▶ Materials provided:
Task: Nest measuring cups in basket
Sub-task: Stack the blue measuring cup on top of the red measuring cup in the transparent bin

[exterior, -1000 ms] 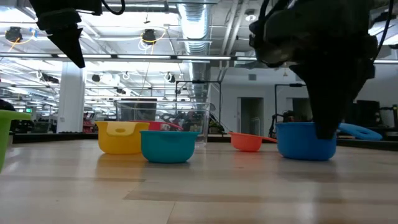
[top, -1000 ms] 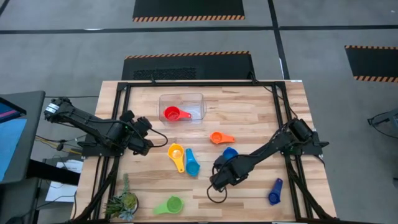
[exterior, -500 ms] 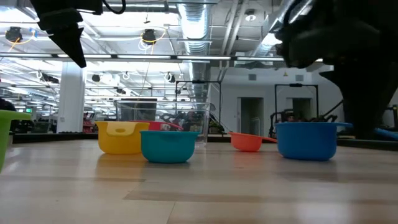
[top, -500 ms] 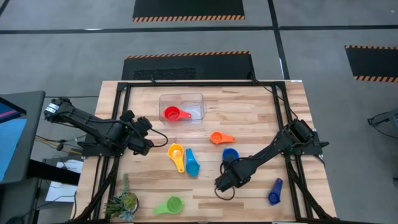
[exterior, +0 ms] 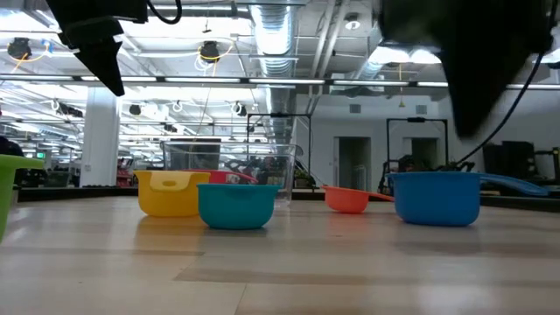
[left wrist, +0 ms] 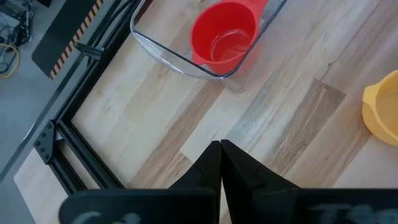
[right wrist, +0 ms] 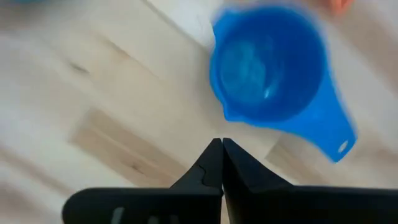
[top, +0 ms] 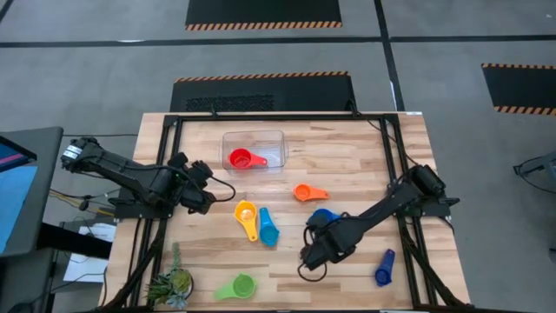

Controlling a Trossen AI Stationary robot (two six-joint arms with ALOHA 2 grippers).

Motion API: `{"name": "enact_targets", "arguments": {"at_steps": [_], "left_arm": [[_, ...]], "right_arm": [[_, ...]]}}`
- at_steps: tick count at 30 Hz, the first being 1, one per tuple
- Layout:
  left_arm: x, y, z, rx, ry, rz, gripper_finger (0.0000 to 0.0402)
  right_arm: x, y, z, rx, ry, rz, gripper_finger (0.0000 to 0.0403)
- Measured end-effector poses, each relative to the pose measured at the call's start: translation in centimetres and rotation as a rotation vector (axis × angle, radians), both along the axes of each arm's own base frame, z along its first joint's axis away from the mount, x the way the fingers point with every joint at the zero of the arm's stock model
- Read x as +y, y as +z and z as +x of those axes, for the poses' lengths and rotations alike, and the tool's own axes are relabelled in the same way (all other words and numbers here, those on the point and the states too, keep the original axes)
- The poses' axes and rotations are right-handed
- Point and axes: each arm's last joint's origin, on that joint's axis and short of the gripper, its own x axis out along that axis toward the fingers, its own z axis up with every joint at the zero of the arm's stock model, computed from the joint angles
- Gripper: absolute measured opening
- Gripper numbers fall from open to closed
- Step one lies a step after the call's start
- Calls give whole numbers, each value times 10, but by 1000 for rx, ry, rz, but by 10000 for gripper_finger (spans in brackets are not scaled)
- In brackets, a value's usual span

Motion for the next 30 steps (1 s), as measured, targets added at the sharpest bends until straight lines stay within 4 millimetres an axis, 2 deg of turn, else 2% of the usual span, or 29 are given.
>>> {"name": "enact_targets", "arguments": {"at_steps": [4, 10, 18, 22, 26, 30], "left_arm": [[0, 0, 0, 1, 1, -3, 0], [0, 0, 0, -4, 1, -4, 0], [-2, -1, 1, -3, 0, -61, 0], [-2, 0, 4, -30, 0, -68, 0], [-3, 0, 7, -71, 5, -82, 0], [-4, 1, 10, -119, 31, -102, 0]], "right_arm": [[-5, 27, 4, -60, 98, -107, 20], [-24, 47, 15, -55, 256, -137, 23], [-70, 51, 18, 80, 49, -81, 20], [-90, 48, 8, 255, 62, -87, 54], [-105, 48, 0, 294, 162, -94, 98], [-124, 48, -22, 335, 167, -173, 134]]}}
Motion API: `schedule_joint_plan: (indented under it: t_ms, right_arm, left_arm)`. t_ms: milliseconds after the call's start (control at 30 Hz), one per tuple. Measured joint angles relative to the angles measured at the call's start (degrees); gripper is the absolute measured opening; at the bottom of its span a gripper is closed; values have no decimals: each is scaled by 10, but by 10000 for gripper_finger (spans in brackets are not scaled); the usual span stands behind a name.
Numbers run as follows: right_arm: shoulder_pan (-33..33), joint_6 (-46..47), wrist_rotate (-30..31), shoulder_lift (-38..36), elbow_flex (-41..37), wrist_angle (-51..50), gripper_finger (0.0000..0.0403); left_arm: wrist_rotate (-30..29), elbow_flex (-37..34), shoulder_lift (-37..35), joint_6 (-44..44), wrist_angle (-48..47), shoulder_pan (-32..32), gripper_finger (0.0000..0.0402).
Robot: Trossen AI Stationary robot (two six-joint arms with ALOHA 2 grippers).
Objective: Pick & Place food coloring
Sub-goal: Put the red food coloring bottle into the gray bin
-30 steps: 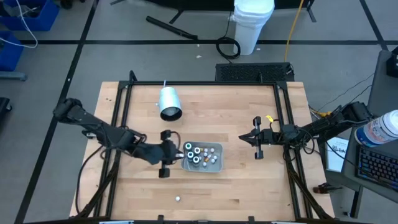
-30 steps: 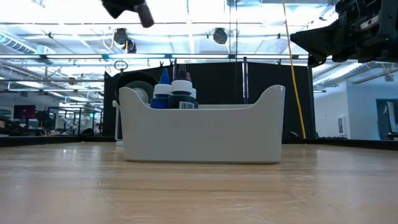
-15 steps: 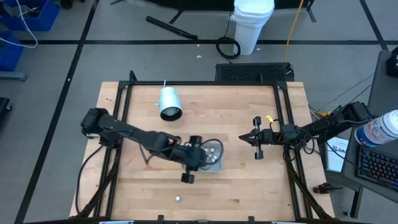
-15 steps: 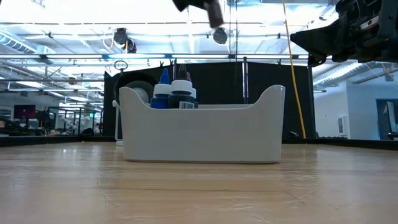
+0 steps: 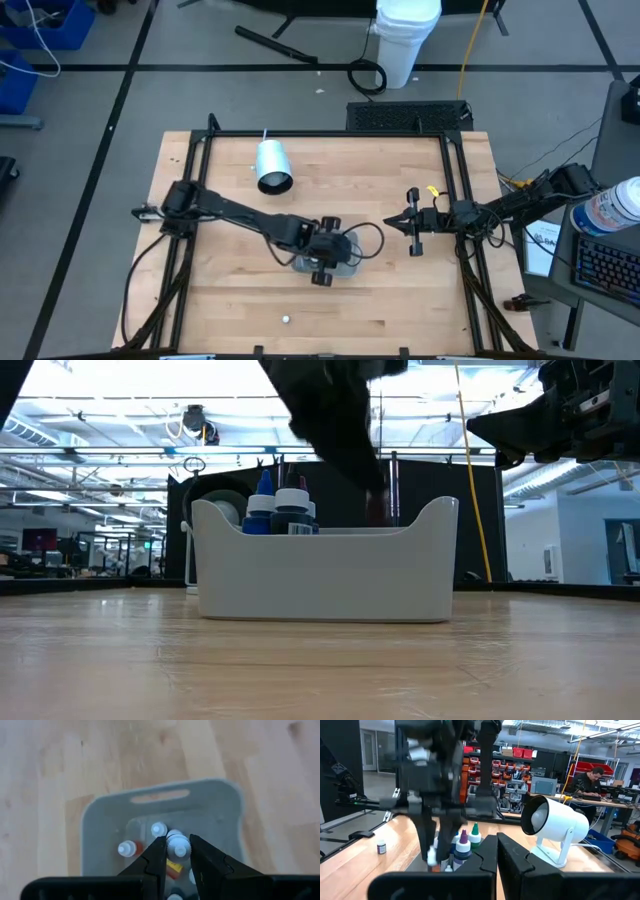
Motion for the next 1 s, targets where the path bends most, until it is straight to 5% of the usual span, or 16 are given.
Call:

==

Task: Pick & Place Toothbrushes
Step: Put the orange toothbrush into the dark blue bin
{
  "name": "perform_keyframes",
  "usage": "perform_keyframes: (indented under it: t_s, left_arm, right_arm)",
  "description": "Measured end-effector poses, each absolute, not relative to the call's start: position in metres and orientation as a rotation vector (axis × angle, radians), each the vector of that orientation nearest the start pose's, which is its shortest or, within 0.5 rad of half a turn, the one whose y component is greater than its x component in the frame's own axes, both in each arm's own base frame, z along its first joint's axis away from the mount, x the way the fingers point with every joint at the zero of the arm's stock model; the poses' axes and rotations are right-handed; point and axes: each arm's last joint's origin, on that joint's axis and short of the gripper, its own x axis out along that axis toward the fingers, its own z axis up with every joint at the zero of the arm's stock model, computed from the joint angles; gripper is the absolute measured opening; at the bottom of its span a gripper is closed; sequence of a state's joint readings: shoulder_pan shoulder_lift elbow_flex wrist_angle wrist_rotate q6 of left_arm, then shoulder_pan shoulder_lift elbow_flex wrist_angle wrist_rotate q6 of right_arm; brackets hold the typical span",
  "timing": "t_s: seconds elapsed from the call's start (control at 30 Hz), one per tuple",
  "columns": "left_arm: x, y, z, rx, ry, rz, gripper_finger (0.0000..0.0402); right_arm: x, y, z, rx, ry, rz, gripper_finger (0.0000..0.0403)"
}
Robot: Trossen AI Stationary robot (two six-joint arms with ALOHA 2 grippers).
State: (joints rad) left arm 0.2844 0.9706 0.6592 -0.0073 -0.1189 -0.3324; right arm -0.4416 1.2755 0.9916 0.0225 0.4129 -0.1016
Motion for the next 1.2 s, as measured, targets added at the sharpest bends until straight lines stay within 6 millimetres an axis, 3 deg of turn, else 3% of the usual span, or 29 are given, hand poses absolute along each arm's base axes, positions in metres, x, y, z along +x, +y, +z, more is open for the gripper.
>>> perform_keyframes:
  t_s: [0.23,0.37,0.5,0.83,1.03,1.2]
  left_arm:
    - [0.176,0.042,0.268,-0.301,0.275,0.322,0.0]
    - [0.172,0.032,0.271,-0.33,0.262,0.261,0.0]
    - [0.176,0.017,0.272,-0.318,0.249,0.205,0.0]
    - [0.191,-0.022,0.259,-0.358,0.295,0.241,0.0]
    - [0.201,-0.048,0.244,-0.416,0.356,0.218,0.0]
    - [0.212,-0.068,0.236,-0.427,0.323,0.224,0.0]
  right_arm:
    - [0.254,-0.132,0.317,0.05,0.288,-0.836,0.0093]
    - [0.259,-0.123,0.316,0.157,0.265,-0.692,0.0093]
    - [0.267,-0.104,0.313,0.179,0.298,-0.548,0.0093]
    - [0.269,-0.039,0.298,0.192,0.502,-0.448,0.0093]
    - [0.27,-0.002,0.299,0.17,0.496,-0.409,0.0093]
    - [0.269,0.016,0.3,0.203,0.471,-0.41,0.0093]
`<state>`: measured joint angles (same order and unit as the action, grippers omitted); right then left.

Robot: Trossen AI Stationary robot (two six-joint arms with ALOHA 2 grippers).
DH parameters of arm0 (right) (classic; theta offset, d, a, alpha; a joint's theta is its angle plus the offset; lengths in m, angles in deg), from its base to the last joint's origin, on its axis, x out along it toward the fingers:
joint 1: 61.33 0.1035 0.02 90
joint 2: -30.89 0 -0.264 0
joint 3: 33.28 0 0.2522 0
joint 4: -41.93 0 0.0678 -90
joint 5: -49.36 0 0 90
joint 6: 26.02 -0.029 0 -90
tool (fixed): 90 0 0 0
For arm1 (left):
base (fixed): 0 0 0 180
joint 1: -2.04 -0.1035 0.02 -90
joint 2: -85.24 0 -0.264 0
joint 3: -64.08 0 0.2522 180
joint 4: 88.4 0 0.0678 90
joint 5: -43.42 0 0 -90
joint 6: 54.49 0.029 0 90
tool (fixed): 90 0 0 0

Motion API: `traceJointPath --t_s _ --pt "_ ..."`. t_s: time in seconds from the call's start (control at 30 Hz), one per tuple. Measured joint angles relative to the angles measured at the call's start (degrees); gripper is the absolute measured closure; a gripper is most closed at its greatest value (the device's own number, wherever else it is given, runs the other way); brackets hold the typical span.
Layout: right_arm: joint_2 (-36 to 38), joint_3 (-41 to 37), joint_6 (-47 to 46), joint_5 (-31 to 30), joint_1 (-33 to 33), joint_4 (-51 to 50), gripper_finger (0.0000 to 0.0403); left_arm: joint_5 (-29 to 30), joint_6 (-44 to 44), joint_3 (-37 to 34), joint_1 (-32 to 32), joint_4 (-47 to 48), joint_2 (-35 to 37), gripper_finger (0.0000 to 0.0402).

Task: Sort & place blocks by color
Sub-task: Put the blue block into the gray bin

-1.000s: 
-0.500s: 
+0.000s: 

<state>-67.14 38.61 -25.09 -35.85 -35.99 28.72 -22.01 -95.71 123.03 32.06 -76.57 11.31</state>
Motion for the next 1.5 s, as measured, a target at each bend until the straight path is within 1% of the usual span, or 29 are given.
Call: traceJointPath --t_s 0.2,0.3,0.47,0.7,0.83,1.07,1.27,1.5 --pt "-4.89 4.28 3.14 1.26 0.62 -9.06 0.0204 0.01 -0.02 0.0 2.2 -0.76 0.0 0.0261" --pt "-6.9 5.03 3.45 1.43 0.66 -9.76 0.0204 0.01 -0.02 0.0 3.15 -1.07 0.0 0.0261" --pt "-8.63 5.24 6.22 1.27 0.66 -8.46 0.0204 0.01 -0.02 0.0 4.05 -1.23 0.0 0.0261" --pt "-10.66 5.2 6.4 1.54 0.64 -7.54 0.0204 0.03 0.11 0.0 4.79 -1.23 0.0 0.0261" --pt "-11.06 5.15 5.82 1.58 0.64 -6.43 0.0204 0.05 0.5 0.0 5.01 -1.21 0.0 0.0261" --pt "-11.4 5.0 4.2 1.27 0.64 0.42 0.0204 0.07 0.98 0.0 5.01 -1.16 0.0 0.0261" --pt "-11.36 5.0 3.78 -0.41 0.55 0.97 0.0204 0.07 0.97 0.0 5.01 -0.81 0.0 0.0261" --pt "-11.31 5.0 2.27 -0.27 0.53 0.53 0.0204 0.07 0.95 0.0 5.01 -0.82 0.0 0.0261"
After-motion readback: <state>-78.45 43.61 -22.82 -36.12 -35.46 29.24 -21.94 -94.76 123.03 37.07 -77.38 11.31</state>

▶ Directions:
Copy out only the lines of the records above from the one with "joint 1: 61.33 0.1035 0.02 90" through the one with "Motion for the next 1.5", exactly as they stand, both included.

▶ Answer space:
joint 1: 61.33 0.1035 0.02 90
joint 2: -30.89 0 -0.264 0
joint 3: 33.28 0 0.2522 0
joint 4: -41.93 0 0.0678 -90
joint 5: -49.36 0 0 90
joint 6: 26.02 -0.029 0 -90
tool (fixed): 90 0 0 0
For arm1 (left):
base (fixed): 0 0 0 180
joint 1: -2.04 -0.1035 0.02 -90
joint 2: -85.24 0 -0.264 0
joint 3: -64.08 0 0.2522 180
joint 4: 88.4 0 0.0678 90
joint 5: -43.42 0 0 -90
joint 6: 54.49 0.029 0 90
tool (fixed): 90 0 0 0

Motion API: `traceJointPath --t_s _ --pt "_ ..."`. t_s: time in seconds from the call's start (control at 30 Hz), one per tuple. Measured joint angles relative to the angles measured at the call's start (degrees); gripper is the absolute measured closure; a gripper is most closed at its greatest value (the device's own number, wherever else it is given, runs the other way); brackets hold the typical span.
Layout: right_arm: joint_2 (-36 to 38), joint_3 (-41 to 37), joint_6 (-47 to 46), joint_5 (-31 to 30), joint_1 (-33 to 33), joint_4 (-51 to 50), gripper_finger (0.0000 to 0.0403); left_arm: joint_5 (-29 to 30), joint_6 (-44 to 44), joint_3 (-37 to 34), joint_1 (-32 to 32), joint_4 (-47 to 48), joint_2 (-35 to 37), gripper_finger (0.0000 to 0.0402).

Task: Sort & place blocks by color
Sub-task: Put the blue block into the gray bin

-1.000s: 
-0.500s: 
+0.000s: 

<state>-67.14 38.61 -25.09 -35.85 -35.99 28.72 -22.01 -95.71 123.03 32.06 -76.57 11.31</state>
Motion for the next 1.5 s, as measured, a target at each bend until the straight path is within 1% of the usual span, or 29 are given.

The exercise is finished.